A possible explanation for the connection between economic complexity and growth is that countries that are below the income expected from their capability endowment have yet to develop all of the products that are feasible with their existing capabilities. We can expect such countries to be able to grow more quickly, relative to those countries that can only grow by accumulating new capabilities.
This perspective also suggests that the incentive to accumulate capabilities would depend, among other things, on the expected demand that new capabilities would face, and this would depend on how new capabilities can complement existing ones to create new products. This opens up an avenue for further research on the dynamics of product and capability accumulation.
Development economics has tended to disregard the search for detailed capabilities and their patterns of complementarity, hoping that aggregate measures of physical capital (e.g., measured in dollars) or human capital (e.g., measured in years of schooling) would provide enough guidance for policy.

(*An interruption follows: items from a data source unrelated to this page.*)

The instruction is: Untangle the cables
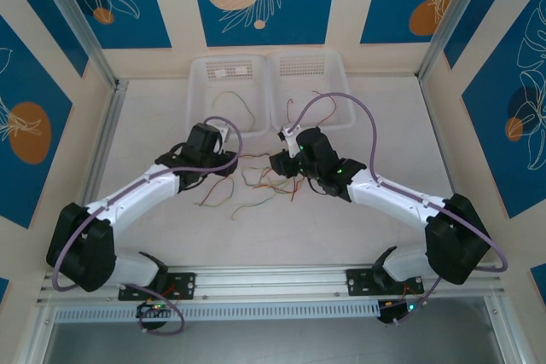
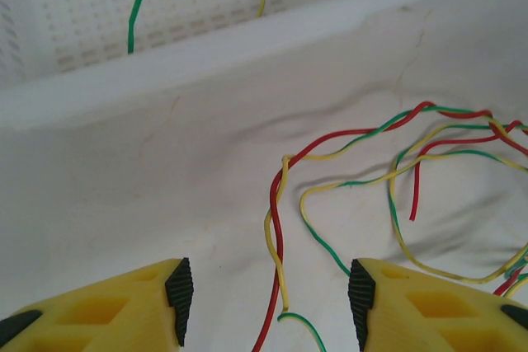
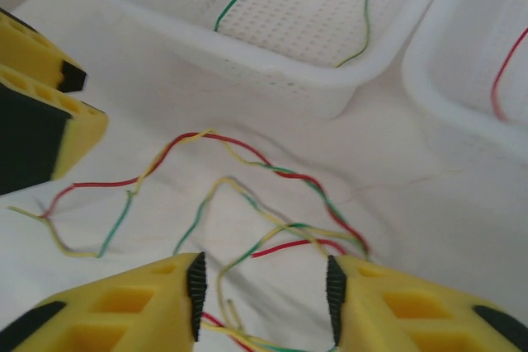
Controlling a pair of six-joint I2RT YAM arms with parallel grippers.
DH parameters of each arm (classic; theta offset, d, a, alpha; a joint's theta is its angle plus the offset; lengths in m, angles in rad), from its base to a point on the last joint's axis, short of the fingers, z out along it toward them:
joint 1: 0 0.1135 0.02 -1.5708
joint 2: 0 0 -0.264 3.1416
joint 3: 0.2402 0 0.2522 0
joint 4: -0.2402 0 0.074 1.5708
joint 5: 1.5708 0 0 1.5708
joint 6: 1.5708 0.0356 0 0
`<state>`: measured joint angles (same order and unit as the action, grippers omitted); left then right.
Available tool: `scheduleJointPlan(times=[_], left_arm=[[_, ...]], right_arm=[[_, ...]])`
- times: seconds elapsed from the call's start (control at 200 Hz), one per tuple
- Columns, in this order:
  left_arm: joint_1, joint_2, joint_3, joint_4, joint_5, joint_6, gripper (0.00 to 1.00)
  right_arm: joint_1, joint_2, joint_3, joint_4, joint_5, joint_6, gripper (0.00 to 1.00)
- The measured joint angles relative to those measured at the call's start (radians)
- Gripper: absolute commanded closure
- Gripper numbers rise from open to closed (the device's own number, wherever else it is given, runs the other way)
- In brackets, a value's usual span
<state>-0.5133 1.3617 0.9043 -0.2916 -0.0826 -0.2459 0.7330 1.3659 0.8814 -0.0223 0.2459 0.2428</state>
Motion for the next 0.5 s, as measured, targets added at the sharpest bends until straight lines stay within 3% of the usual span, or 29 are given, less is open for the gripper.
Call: scheduleJointPlan(times=[0.075,0.1,0.275,0.375,0.5], left_arm=[[0.002,0.006,0.000,-0.008,0.021,-0.001,0.47],[0.002,0.009,0.000,-0.009,0.028,0.000,0.47],[-0.003,0.041,-0.003,-0.010,0.093,0.001,0.46],[-0.028,0.042,-0.004,-0.005,0.136,0.016,0.43],[-0.071,0.042,-0.011,0.025,0.235,0.061,0.37]], right_arm=[[0.001,0.022,0.003,0.000,-0.021,0.037,0.86],[0.001,0.032,0.003,-0.002,-0.026,0.045,0.89],[-0.008,0.073,-0.006,-0.035,-0.048,0.084,0.89],[-0.023,0.070,-0.035,-0.026,-0.035,0.106,0.78],[-0.053,0.048,-0.119,0.014,-0.010,0.157,0.78]])
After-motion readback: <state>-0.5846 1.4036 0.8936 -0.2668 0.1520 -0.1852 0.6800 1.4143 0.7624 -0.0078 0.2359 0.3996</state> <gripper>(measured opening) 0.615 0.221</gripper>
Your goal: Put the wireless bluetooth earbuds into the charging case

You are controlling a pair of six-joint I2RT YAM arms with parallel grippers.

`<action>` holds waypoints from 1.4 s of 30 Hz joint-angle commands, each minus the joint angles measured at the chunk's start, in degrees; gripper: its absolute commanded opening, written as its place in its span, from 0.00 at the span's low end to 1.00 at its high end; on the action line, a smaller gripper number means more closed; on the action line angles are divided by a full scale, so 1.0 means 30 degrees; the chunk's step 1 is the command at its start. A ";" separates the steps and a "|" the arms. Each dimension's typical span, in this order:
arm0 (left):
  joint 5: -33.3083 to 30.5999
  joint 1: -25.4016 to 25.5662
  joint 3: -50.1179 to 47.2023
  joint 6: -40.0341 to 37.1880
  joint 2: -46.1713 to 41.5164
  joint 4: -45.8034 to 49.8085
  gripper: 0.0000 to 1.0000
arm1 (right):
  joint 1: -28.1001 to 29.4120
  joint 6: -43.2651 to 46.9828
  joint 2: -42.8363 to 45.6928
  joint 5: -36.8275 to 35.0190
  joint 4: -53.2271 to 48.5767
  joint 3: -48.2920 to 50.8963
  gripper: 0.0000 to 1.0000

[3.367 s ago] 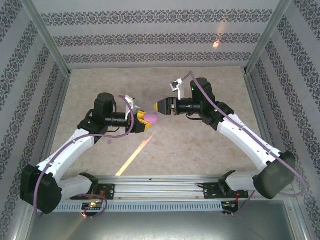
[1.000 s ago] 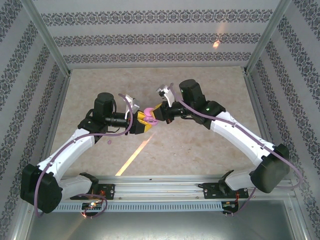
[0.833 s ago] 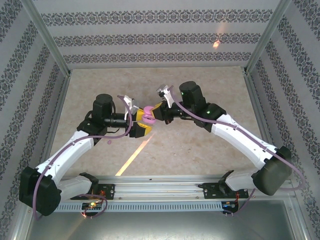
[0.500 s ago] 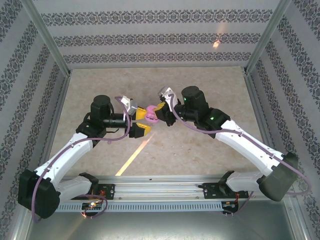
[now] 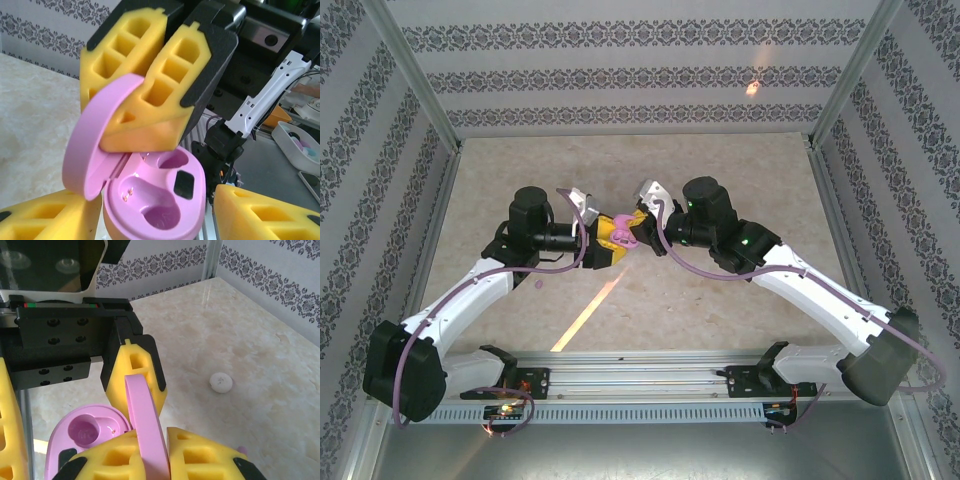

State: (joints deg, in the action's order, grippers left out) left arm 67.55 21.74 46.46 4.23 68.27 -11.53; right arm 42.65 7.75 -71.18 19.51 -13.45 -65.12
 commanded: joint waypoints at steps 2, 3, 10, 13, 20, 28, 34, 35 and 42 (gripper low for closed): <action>0.0767 0.0054 0.0142 0.0465 -0.0031 -0.1558 0.60 | 0.0297 0.0522 0.0376 0.0086 0.0317 0.0176 0.02; 0.0774 0.0049 0.0152 0.0488 -0.0074 -0.1597 0.60 | 0.0312 0.0523 0.0347 0.0140 0.0310 0.0146 0.02; 0.0920 0.0054 -0.0097 0.1318 0.0141 -0.2735 0.54 | 0.0310 0.0224 0.0314 0.0657 0.0265 0.0095 0.02; 0.1009 0.0094 -0.0053 0.1637 0.0272 -0.3132 0.50 | 0.0327 0.0144 0.0303 0.0712 0.0214 0.0133 0.02; 0.1068 0.0112 -0.0148 0.1516 0.0391 -0.3143 0.51 | 0.0328 0.0111 0.0150 0.0950 0.0121 0.0098 0.03; 0.1159 0.0196 0.0179 0.1092 0.0626 -0.2474 0.45 | 0.0331 0.0149 -0.0545 0.1594 -0.0379 -0.0433 0.03; 0.0713 0.0225 0.0160 0.0729 0.0363 -0.1892 0.31 | 0.0343 -0.0055 -0.0847 0.1933 -0.0443 -0.0631 0.05; 0.0582 0.0223 0.0110 0.0700 0.0274 -0.1855 0.29 | 0.0318 -0.0085 -0.0897 0.2017 -0.0521 -0.0675 0.06; -0.0189 0.0219 -0.0059 0.0800 -0.0156 -0.1593 0.19 | 0.0324 -0.0528 -0.1103 0.2429 -0.0613 -0.0792 0.16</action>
State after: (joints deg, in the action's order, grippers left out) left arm 68.62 21.63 45.95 7.99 69.67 -13.32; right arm 42.48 7.60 -72.93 21.32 -14.94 -66.39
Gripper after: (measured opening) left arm 0.379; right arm 0.156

Our line of research would justify and provide guidance to development strategies that look to promote products (or capabilities) as a way to create incentives to accumulate capabilities (or develop new products) that could themselves encourage the further coevolution of new products and capabilities, echoing ideas put forward by Albert Hirschman (18) more than 50 years ago, but adding the capacity to analyze them in practice.
Supplementary Material
Acknowledgments.
We thank M. Andrews, A.-L. Barabási, B. Klinger, M. Kremer, N. Nunn, L. Pritchett, R. Rigobon, D. Rodrik, M. Yildirim, R. Zeckhauser, participants at the Center for International Development's Seminar on Economic Policy and the Harvard Kennedy School Faculty Seminar, members of the Center for Complex Network Research at Northeastern University, and the Ratatouille Seminar Series. We acknowledge support from the Growth Lab and the Empowerment Lab at the Center for International Development.
Footnotes
The authors declare no conflict of interest.
This article is a PNAS Direct Submission.
In ref. 4, Maddison presents GDP per capita measures for 60 countries since 1820. In that year, the ratio of the 95th to the 5th percentile was 3.18 but it increased to 17.82 by the year 2000. Today, the U.S. GDP per capita is >60 times higher than Malawi's.
This article contains supporting information online at www.pnas.org/cgi/content/full/0900943106/DCSupplemental.
Indeed, it is common for poorer countries to exchange labor for capital. For example, building a road in the US is done by a relatively small team of workers, each of them specialized to operate a different machine or technique, whereas more modest economies will tend to use more workers, yet less specialized ones, because the relative cost of machines to labor is larger in poorer economies. Hence we should expect poor countries to use less labor inputs in the production of products than what would be reported from U.S. labor data, accentuating the effect presented in Fig. 2D.